Retype the records below from their first line through the line containing "Where can you find the white ruffled", and include nothing else.

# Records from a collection
************
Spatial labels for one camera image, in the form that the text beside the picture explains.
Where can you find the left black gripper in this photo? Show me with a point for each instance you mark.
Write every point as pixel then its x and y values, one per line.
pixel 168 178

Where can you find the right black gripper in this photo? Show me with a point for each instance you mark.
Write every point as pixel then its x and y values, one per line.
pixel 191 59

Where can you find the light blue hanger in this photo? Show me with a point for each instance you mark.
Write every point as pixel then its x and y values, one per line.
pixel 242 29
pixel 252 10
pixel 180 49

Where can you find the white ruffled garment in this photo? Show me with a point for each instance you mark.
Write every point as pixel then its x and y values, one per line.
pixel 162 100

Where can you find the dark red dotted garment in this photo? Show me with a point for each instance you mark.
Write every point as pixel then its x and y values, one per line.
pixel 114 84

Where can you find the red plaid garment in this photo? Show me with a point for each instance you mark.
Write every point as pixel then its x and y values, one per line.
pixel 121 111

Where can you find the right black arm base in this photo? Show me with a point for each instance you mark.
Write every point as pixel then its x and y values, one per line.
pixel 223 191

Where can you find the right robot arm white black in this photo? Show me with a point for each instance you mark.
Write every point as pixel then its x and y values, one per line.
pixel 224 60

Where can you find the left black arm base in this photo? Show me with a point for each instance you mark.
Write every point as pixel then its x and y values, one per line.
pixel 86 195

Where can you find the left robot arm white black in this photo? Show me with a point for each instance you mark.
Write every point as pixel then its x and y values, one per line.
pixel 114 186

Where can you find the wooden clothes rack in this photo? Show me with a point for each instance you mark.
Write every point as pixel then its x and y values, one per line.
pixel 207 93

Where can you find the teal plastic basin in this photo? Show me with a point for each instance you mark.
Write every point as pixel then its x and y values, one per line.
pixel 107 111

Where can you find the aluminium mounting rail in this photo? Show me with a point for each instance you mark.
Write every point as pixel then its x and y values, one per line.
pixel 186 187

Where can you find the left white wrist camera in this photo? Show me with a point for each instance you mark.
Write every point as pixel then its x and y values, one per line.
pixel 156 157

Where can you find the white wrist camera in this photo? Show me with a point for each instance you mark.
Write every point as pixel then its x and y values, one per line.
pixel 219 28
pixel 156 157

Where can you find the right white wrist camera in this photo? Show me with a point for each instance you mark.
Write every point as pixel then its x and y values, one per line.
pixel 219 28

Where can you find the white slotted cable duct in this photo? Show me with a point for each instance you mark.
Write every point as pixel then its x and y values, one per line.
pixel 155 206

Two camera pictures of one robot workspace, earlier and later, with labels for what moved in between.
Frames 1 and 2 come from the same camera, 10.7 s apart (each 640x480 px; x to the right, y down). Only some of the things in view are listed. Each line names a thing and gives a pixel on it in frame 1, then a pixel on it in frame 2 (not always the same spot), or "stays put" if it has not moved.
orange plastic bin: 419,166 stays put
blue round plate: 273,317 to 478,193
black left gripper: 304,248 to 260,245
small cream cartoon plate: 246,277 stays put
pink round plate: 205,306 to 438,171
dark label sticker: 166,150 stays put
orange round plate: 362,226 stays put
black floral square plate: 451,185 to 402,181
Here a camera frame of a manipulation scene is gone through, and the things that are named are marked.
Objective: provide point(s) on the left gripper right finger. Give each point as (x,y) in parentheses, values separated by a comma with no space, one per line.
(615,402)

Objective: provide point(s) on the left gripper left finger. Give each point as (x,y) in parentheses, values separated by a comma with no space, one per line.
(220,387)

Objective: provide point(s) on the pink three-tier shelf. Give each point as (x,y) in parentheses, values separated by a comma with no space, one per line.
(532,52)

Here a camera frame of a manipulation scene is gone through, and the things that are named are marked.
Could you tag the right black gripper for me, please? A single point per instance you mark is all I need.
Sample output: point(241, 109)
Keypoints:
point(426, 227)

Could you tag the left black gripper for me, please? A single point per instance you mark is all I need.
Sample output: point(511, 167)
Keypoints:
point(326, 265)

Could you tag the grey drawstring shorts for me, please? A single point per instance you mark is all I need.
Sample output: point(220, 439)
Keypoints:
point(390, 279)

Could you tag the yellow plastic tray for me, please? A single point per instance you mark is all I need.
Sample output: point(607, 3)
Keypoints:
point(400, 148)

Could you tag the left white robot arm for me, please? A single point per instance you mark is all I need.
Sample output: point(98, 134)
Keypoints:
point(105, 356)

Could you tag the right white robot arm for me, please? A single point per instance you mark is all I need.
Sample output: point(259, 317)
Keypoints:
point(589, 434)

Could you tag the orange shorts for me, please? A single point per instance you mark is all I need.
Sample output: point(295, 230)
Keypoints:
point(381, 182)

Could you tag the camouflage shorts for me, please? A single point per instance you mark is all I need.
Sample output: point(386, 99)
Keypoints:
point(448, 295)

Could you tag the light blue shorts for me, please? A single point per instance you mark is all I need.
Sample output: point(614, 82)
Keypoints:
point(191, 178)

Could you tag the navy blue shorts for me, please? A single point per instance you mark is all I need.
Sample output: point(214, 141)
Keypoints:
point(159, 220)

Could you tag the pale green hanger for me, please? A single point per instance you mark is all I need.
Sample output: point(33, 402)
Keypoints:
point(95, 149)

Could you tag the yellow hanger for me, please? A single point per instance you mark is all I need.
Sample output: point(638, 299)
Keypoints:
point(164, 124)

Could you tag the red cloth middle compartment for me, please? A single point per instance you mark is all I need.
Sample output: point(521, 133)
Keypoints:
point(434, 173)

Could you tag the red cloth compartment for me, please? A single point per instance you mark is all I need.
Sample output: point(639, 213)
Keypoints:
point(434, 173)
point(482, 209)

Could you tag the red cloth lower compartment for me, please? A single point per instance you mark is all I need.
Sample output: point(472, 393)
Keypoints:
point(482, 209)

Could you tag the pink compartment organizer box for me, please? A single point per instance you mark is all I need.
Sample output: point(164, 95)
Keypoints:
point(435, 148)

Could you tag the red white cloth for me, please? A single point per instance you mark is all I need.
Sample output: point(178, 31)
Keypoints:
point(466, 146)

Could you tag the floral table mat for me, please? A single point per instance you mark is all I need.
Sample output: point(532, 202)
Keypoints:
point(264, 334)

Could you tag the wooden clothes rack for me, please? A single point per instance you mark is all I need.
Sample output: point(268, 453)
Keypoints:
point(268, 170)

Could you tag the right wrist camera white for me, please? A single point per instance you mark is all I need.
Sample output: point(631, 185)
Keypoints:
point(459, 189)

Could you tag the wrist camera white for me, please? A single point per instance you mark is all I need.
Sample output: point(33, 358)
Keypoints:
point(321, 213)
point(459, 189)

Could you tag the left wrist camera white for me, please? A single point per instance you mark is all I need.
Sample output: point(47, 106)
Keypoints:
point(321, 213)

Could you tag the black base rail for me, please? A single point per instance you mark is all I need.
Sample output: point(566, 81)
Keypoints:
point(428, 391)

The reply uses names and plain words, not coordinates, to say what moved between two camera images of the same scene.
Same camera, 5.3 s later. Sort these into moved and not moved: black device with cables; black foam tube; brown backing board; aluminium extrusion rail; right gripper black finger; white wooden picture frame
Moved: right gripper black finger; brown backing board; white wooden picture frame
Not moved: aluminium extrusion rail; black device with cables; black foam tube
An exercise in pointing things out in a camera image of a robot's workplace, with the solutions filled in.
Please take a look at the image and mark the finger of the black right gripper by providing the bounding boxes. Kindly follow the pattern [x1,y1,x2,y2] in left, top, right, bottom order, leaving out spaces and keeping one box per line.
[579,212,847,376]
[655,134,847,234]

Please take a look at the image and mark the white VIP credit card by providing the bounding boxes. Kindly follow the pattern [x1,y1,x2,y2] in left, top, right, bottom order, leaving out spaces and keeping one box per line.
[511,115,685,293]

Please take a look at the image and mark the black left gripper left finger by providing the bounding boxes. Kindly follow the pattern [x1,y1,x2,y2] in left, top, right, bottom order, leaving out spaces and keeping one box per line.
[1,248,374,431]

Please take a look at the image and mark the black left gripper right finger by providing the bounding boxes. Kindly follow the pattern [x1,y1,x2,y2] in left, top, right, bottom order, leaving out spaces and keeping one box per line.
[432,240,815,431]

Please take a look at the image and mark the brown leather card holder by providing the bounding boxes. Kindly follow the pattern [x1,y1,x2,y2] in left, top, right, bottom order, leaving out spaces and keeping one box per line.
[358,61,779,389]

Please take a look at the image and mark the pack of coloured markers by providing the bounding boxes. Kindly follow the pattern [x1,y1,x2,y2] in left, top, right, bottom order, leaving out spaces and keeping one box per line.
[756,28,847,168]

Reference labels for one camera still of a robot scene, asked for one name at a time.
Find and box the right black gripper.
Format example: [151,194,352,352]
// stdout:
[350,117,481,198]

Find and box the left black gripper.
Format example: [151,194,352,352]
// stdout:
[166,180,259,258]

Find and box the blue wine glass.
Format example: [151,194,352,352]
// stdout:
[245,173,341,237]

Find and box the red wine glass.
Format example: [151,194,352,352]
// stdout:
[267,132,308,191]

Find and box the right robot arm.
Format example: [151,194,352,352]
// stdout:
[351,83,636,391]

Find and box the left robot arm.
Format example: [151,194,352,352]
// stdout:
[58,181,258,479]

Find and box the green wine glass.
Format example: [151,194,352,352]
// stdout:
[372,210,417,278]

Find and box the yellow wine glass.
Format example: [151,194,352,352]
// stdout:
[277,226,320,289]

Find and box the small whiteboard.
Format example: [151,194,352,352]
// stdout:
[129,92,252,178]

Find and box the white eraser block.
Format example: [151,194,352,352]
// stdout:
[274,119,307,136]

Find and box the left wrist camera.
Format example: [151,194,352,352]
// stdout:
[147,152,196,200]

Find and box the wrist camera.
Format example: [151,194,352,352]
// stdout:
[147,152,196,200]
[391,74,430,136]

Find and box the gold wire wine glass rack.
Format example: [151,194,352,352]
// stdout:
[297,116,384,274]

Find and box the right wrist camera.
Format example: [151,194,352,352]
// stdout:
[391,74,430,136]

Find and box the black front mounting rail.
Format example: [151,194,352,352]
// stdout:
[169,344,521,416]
************
# Output of the exercise
Spatial labels for one camera image, in the form that the text beside the picture explains.
Where can you find the left black gripper in this photo? Show me with a point for each instance you mark.
Write every point as pixel then its x and y values, one per line.
pixel 168 178

Where can you find the right black gripper in this photo? Show me with a point for each instance you mark.
Write every point as pixel then its x and y values, one per line.
pixel 191 59

Where can you find the light blue hanger in this photo? Show me with a point for each instance you mark.
Write every point as pixel then its x and y values, one per line.
pixel 242 29
pixel 252 10
pixel 180 49

Where can you find the white ruffled garment in this photo? Show me with a point for each instance you mark.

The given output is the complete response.